I have been using a stock trading sim for nearly two years.I have put allot of time into learning the markets from all angles. In my portfolio, we start with 100k. I started a new portfolio about three months ago. A this point I have a monthly return of +15.52% & weekly of +3.57% (between Mon & Tues) and a Sharpe ratio of 4.61. Is this a “decent” portfolio in the real world and as far as a model to be used for employment within a brokerage firm? I was in the military for 11 yrs, now disabled so I have the time to watch the market all day, exacuting trades as the market fluctuates. What else should I be doing if I want to start a career in investing?
Many thanks,
Ian in Vermont
blugrsvt@hotmail.com
I also have a question regarding a home purchase that only a banker, broker or an actual originator could answer.
Ian (in Vermont),
It’s interesting that you say you’ve “put a lot of time into learning the markets from all angles” and that you’ve been using a sim to do it. Can you tell me what the market is going to do tomorrow or the next day? How high it will go before it turns around again, or how low it might go before it starts back for good?
If your answer is yes to those questions, then you can rule the world! No one else can; and I certainly can’t!
Tell me about your return during the time you used the sim. Was it as good as it has been since you recently started your portfolio?
Your question about employment in a brokerage firm is an interesting one. I wouldn’t be surprised if you could get a job with one of them because you do speak the language and they would teach you all you need to know.
But….
I have to tell you that you will probably not be a successful investor or do your clients much good if your view of the market is through the eyes of a trader!
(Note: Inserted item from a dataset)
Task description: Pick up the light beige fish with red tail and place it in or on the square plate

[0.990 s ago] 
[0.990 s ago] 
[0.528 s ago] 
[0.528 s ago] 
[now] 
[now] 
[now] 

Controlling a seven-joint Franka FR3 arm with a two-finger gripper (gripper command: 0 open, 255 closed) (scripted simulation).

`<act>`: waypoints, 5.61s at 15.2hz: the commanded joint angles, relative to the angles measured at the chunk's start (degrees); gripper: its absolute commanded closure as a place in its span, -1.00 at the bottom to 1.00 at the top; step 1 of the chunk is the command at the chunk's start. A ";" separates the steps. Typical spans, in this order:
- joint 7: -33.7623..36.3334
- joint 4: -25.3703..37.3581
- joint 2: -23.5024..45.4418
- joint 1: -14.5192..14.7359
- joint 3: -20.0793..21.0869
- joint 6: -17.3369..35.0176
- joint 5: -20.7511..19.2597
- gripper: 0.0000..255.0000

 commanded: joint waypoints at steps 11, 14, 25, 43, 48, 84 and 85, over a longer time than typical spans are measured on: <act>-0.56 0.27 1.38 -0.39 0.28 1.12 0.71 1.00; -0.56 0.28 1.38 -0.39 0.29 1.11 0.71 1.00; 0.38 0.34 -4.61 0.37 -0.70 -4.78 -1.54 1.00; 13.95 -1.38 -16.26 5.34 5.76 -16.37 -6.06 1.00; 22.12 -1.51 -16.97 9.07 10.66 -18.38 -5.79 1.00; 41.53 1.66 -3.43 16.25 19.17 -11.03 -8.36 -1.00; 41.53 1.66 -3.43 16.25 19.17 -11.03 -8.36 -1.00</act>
However, you can be a huge success, with a) the time you have to learn, b) your interest in the subject, and 3) a realization that good investors like Warren Buffett don’t want anything to do with the “market,” per se.
I suggest you look in the section of this blog labeled “Learning Center” and prowl around there for a while. You should come up with an understanding of why those who play the market don’t win in the long run and, more importantly, what you need to know to be a success.
I will be happy to help you learn what you need to learn if you’re open minded about giving up gambling for investing. And I’d be happy to help you be a successful investor——no strings atached and no contribution but your time. (I will always do what I can to help those who have served their country as you have.)
Write to me privately at etraub@financialiteracy.us if you want to pursue this.
OHH Some very interesting and insightful thoughts. I like this.